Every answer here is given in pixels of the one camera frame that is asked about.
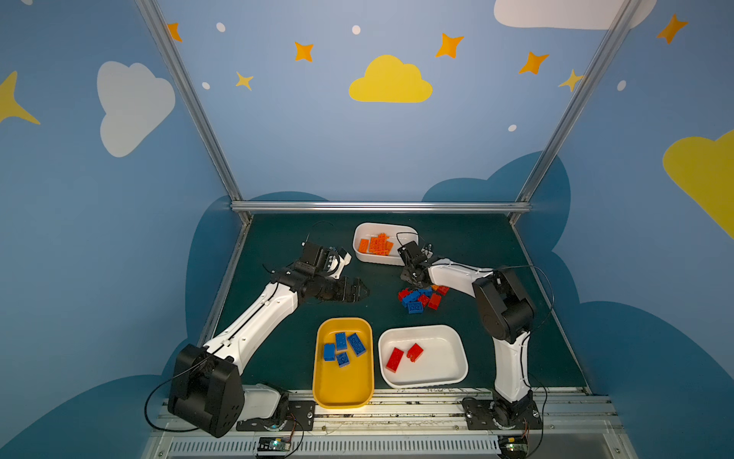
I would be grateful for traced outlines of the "red sloped brick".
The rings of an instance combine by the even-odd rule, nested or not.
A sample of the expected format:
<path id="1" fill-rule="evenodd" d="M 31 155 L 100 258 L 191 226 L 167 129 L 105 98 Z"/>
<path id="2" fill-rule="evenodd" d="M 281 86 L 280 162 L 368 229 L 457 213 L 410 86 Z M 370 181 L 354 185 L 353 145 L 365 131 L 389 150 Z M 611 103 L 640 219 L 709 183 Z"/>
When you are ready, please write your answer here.
<path id="1" fill-rule="evenodd" d="M 430 296 L 428 304 L 426 304 L 426 307 L 432 310 L 437 310 L 443 300 L 443 297 L 438 294 L 434 293 L 432 296 Z"/>

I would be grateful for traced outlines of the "small orange lego brick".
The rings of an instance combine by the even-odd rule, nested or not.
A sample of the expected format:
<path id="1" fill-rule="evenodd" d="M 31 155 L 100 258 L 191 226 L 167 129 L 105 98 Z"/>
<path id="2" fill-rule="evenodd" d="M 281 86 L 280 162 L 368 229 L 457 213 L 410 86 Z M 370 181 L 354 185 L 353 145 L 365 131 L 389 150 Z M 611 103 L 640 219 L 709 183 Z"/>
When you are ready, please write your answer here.
<path id="1" fill-rule="evenodd" d="M 370 247 L 370 240 L 369 239 L 361 239 L 361 242 L 359 242 L 359 248 L 357 248 L 357 251 L 361 254 L 367 254 L 369 252 Z"/>

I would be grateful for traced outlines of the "orange lego chassis piece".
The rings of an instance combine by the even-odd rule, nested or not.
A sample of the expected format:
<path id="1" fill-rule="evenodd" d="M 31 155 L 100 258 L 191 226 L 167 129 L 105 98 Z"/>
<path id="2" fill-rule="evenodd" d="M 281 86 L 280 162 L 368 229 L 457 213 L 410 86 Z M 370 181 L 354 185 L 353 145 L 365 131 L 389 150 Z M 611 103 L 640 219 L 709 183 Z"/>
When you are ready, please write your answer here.
<path id="1" fill-rule="evenodd" d="M 390 256 L 394 243 L 386 233 L 380 233 L 370 238 L 369 254 L 375 256 Z"/>

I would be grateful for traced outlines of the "blue 2x3 lego brick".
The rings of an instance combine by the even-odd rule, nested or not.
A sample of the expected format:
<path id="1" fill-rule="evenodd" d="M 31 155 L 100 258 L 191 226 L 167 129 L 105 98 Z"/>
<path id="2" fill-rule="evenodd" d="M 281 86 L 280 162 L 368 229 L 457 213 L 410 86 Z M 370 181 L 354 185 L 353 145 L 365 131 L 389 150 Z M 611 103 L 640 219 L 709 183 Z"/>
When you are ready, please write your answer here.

◆ Assignment: Your task is to return each line of the data above that contains the string "brick".

◆ Solution for this task:
I would be grateful for traced outlines of the "red sloped brick".
I would be grateful for traced outlines of the "small orange lego brick".
I would be grateful for traced outlines of the "blue 2x3 lego brick".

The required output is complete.